WHAT YOU WILL DO: List all lines of the data that include the string "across".

Entries taken from a collection:
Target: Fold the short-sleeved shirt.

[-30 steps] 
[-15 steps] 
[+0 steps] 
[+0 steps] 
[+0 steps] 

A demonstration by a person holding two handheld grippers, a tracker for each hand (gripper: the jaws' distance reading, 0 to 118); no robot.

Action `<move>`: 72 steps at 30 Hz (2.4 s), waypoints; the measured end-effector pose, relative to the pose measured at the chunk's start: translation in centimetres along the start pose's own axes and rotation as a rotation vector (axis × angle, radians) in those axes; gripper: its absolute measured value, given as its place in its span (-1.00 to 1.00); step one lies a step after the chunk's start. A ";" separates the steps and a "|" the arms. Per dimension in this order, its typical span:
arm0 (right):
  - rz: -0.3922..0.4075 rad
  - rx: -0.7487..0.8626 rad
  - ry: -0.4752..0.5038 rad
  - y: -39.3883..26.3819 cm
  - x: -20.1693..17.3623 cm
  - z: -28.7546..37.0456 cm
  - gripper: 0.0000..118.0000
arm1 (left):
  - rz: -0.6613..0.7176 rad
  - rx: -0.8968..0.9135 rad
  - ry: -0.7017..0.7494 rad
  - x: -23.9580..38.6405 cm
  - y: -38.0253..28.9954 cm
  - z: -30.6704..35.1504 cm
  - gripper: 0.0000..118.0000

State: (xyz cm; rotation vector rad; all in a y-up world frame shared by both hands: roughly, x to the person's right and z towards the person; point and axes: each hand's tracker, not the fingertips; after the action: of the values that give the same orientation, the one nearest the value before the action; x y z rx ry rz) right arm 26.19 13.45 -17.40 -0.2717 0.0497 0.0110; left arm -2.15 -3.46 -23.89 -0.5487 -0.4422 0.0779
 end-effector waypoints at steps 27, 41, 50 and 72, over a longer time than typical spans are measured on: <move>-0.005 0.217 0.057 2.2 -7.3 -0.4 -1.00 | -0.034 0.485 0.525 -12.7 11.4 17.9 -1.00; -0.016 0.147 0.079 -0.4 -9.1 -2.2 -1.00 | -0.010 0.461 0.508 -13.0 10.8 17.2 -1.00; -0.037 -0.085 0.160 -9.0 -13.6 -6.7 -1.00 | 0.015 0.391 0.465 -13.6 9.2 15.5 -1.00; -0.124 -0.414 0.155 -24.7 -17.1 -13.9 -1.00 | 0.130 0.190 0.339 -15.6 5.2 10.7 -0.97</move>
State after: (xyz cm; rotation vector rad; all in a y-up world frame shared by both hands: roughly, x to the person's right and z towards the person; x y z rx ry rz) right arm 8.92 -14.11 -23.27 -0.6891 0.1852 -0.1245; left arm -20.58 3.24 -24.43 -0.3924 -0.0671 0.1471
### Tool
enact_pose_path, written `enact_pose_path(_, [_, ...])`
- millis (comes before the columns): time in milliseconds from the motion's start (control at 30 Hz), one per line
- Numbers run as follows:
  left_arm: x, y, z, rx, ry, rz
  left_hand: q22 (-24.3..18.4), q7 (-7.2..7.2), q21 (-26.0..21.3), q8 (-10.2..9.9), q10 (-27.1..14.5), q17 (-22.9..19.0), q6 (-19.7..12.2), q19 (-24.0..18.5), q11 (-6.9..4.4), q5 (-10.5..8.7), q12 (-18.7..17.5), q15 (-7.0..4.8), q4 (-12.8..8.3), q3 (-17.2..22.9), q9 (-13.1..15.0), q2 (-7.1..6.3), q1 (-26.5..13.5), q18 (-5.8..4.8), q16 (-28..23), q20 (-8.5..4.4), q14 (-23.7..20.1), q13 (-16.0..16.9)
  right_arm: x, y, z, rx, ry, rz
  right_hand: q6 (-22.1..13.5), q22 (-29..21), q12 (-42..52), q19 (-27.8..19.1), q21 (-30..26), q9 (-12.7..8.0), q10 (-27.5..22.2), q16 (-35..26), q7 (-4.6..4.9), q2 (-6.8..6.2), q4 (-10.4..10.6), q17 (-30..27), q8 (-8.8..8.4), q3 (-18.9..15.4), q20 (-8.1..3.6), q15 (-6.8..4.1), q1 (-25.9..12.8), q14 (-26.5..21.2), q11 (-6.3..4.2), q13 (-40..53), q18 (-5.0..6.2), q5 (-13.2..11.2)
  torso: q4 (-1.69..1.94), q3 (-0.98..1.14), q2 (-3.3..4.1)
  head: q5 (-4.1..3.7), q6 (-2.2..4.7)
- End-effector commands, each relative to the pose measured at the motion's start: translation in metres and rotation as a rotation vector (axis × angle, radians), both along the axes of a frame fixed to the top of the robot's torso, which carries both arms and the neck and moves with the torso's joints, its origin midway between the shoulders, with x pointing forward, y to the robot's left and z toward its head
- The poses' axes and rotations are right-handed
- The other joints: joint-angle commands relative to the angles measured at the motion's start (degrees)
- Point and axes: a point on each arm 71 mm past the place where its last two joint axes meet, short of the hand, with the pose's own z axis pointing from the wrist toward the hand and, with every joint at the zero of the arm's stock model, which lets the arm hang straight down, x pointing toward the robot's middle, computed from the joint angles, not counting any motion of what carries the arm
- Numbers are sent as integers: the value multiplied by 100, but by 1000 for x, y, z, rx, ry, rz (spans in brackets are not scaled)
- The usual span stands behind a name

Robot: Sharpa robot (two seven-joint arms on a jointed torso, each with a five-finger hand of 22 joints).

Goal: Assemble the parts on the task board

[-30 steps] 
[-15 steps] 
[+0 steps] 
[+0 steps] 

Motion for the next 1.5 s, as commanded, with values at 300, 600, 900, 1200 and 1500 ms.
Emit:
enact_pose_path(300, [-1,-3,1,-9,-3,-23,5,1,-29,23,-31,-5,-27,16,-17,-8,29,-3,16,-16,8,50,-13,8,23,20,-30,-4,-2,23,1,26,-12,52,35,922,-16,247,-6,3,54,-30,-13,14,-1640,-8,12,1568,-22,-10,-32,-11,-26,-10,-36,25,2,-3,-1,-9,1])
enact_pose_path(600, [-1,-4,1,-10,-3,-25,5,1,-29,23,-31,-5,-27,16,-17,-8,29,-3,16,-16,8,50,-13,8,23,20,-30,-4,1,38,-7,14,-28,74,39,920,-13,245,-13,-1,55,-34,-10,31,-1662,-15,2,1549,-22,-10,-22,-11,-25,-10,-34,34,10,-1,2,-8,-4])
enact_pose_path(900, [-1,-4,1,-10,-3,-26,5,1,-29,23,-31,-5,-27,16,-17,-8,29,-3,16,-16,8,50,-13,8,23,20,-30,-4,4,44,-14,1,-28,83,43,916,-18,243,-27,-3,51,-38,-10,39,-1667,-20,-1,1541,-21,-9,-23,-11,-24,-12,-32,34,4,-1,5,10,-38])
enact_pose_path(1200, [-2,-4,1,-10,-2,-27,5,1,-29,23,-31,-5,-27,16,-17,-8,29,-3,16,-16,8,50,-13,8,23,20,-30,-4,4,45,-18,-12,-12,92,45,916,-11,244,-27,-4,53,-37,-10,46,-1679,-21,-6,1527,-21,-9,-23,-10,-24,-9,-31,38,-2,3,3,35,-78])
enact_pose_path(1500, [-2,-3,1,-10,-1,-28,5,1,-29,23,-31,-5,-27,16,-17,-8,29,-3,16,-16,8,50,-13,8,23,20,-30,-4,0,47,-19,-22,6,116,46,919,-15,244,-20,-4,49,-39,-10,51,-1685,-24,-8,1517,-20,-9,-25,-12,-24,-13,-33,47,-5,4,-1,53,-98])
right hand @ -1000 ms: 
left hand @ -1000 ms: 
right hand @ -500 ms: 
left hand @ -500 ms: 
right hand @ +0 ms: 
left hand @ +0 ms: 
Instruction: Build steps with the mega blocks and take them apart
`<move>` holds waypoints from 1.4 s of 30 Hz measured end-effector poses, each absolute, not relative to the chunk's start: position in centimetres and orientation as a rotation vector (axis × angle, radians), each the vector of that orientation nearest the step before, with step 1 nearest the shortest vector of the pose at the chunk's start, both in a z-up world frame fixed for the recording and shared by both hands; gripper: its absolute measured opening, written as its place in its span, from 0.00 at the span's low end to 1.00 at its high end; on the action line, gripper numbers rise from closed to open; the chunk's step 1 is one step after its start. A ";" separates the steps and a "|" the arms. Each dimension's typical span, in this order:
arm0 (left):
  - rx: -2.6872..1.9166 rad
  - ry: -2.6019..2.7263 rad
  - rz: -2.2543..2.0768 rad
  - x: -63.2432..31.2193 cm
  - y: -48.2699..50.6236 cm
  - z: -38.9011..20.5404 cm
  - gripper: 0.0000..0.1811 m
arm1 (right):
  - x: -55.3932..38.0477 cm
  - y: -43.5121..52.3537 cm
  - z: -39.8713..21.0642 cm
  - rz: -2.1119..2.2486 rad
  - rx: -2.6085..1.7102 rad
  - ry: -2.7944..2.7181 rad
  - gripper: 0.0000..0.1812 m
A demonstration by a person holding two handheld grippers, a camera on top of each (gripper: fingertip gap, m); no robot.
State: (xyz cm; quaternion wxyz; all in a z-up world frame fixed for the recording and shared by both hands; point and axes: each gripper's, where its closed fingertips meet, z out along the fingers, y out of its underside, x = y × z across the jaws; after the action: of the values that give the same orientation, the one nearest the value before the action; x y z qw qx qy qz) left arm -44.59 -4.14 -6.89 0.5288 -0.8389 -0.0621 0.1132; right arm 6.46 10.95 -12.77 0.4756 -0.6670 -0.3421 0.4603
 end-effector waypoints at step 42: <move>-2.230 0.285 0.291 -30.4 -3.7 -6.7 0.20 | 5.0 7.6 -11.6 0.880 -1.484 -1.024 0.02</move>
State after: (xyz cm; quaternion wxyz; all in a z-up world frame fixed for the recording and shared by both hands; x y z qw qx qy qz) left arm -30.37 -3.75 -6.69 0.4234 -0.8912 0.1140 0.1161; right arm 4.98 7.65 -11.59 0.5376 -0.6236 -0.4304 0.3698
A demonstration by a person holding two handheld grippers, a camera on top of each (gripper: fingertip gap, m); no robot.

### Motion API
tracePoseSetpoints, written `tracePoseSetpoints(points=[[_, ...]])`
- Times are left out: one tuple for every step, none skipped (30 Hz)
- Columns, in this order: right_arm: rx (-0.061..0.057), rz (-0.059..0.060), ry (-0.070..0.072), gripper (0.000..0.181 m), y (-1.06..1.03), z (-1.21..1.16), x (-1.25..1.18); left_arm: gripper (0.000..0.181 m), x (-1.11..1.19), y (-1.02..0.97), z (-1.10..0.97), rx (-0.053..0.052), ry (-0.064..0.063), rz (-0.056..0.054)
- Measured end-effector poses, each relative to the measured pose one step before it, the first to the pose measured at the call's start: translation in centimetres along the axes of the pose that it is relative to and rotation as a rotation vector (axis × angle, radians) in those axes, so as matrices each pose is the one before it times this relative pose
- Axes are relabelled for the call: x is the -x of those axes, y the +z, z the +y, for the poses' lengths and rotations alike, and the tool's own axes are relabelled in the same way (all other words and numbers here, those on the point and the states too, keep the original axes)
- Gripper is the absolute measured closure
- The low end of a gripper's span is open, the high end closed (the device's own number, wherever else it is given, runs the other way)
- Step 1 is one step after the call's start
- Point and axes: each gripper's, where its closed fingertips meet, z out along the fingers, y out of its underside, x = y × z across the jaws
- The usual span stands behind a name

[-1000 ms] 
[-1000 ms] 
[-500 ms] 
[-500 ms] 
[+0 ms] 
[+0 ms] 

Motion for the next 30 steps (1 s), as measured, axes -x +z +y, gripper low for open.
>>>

FINISHED EXERCISE:
State: (xyz cm; quaternion wxyz; all in a z-up world frame fixed for the recording and shared by both hands; point and axes: each gripper's, where its closed fingertips meet, z out along the fingers, y out of its underside, x = y × z across the jaws; after the action: of the values that give the same orientation, the one nearest the value before the action; x y z qw qx qy qz) left arm -44.59 -4.14 -6.89 0.5288 -0.8389 -0.0621 0.1132; right arm 6.46 10.95 -12.77 0.4756 -0.6670 -0.3421 0.4603
- Point and axes: each gripper's, where its closed fingertips meet, z out along the fingers, y out of its underside, x = y × z across the jaws

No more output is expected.